ACTIVITY: Return each line of the listing that contains the string "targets".

GIVEN RECORDS:
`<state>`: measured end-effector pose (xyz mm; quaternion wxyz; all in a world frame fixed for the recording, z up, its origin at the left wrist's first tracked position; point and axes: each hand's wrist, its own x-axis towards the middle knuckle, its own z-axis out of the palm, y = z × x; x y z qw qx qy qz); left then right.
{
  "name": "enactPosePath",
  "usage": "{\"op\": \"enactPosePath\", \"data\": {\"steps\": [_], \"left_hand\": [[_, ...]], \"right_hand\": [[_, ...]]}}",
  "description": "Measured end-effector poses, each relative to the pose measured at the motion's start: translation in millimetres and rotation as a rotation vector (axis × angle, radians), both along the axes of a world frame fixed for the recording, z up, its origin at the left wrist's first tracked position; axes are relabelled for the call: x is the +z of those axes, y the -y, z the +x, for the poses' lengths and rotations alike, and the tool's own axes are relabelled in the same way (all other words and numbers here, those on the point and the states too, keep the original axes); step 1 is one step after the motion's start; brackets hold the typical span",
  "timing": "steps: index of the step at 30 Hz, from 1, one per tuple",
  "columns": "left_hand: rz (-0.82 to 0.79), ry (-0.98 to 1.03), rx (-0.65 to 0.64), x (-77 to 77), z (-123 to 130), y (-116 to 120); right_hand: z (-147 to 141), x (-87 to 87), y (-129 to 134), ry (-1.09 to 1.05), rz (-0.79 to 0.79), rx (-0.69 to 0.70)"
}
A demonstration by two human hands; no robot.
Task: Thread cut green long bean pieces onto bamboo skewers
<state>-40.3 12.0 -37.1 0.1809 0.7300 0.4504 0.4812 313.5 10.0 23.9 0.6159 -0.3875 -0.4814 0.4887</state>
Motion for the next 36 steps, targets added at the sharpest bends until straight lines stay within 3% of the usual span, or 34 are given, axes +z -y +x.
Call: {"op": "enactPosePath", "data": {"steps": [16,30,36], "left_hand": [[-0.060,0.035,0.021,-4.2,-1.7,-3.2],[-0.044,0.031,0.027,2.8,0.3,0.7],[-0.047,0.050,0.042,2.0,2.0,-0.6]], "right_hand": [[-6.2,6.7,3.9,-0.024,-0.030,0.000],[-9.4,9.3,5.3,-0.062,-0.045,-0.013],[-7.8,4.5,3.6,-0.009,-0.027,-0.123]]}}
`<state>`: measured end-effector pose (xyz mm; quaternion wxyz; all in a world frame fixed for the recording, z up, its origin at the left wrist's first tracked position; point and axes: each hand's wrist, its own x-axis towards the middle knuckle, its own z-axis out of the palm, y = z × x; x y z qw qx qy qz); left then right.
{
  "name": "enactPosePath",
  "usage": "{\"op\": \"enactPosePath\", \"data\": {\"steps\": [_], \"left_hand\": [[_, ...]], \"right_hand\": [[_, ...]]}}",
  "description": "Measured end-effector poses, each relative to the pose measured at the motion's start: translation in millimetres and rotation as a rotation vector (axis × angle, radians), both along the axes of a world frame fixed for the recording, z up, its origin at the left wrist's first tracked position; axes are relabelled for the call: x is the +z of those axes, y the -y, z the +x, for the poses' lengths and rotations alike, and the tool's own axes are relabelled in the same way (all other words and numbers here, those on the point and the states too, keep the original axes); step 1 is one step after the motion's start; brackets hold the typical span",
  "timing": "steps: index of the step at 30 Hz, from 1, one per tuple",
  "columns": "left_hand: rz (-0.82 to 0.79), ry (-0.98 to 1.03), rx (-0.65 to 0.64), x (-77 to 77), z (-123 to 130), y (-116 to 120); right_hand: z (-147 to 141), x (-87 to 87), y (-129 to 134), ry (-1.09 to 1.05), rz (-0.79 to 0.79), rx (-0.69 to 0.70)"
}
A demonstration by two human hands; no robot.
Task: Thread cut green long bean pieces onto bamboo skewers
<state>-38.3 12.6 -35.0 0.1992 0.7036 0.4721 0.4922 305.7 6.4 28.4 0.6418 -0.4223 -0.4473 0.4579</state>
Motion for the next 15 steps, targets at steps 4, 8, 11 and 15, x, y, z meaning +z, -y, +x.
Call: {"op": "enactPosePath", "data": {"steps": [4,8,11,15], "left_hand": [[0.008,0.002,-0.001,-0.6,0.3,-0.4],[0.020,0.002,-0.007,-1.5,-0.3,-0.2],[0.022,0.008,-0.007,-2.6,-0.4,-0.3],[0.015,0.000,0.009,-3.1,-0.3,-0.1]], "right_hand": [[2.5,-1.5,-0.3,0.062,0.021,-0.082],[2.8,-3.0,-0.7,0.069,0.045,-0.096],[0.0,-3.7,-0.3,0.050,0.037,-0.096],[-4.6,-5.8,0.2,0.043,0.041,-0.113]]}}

REPLY:
Motion for the next 36 steps, targets added at the sharpest bends until straight lines stay within 3% of the usual span, or 34 are given, axes +z -y +x.
Motion for the next 15 steps, targets at steps 4, 8, 11 and 15, x, y, z meaning +z, -y, +x.

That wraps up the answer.